:: Exercise goal ::
Please quote exactly the lines below from the line containing "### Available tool" to the line containing "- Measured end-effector", both lines included, and nothing else.
--- Dataset Enclosed Below ---
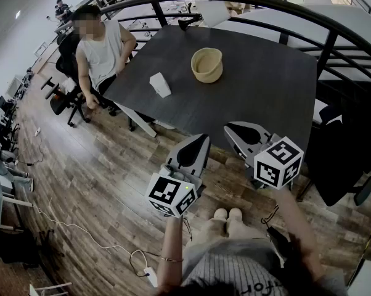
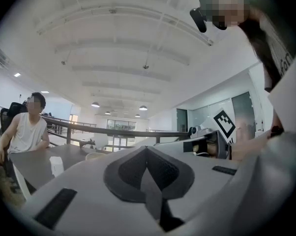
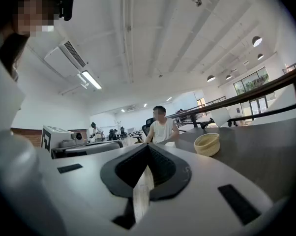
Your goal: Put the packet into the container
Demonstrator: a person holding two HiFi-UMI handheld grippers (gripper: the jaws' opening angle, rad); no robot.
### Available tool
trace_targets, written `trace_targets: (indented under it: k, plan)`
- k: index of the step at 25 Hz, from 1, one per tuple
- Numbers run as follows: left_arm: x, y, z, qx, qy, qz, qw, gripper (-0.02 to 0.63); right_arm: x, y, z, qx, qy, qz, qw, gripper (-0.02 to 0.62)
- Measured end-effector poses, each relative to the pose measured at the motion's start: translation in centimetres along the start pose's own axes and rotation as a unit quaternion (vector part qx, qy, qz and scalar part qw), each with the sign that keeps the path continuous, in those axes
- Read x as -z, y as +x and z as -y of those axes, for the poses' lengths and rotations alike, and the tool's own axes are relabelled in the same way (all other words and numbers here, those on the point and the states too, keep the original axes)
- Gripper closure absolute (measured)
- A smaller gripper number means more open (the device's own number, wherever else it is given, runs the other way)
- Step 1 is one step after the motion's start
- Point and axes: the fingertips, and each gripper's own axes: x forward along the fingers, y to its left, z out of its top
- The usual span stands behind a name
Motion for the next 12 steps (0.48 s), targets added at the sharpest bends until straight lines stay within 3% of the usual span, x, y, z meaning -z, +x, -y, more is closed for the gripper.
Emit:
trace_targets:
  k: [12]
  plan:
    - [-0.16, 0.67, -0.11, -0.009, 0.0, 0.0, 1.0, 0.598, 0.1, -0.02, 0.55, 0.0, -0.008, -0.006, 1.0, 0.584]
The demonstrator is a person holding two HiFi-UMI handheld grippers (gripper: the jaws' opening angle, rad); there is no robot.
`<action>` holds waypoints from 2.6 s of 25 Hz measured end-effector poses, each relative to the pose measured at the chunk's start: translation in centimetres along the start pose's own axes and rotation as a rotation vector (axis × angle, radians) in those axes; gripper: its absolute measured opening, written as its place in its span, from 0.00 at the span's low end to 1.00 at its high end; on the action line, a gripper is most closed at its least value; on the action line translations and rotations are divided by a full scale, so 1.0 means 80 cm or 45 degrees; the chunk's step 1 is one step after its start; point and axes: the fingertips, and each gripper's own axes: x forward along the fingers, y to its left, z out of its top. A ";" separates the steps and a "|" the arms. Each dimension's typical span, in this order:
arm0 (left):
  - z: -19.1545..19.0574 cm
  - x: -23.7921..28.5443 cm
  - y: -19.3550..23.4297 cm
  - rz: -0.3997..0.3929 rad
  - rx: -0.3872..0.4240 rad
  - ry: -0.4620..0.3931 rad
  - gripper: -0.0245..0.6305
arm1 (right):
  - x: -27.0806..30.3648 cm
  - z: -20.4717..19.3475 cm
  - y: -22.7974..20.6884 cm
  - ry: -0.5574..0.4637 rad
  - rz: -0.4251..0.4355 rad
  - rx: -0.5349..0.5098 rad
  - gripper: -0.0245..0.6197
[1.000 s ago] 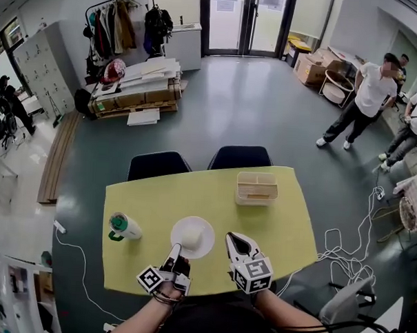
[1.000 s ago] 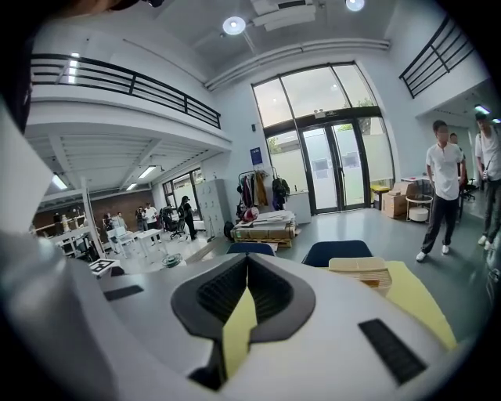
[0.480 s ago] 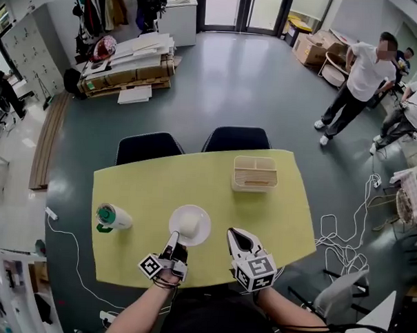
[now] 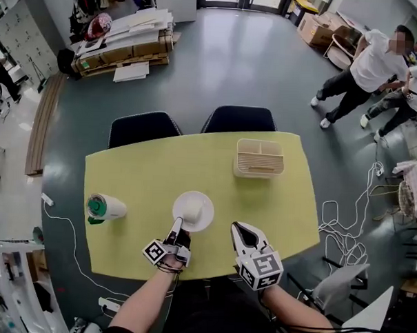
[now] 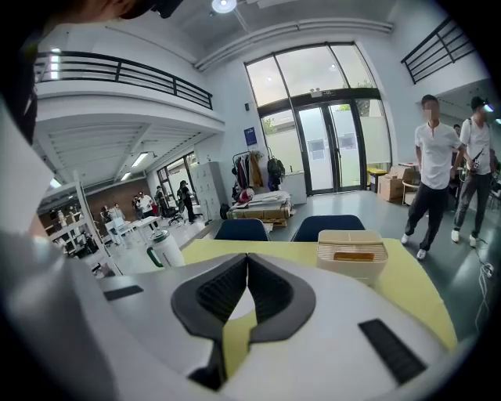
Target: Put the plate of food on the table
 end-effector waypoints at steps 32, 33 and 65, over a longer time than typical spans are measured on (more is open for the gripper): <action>0.024 0.053 0.140 0.343 0.021 -0.055 0.09 | 0.043 -0.069 -0.018 0.131 0.032 0.036 0.06; 0.024 0.053 0.142 0.368 0.010 -0.066 0.09 | 0.043 -0.069 -0.018 0.128 0.034 0.037 0.06; 0.064 0.016 0.083 0.685 0.623 -0.133 0.21 | 0.026 -0.059 -0.016 0.076 0.053 0.039 0.06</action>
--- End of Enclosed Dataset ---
:: Reply to the task ::
### Available tool
trace_targets, written `trace_targets: (indented under it: k, plan)`
- k: index of the step at 25 Hz, from 1, one per tuple
- Numbers run as follows: left_arm: x, y, z, qx, qy, qz, qw, gripper (-0.02 to 0.63); right_arm: x, y, z, qx, qy, qz, qw, gripper (-0.02 to 0.62)
- Measured end-effector poses, each relative to the pose measured at the motion's start: translation in centimetres along the start pose's own axes and rotation as a unit quaternion (vector part qx, qy, qz and scalar part qw), each with the sign that keeps the path continuous, in those axes

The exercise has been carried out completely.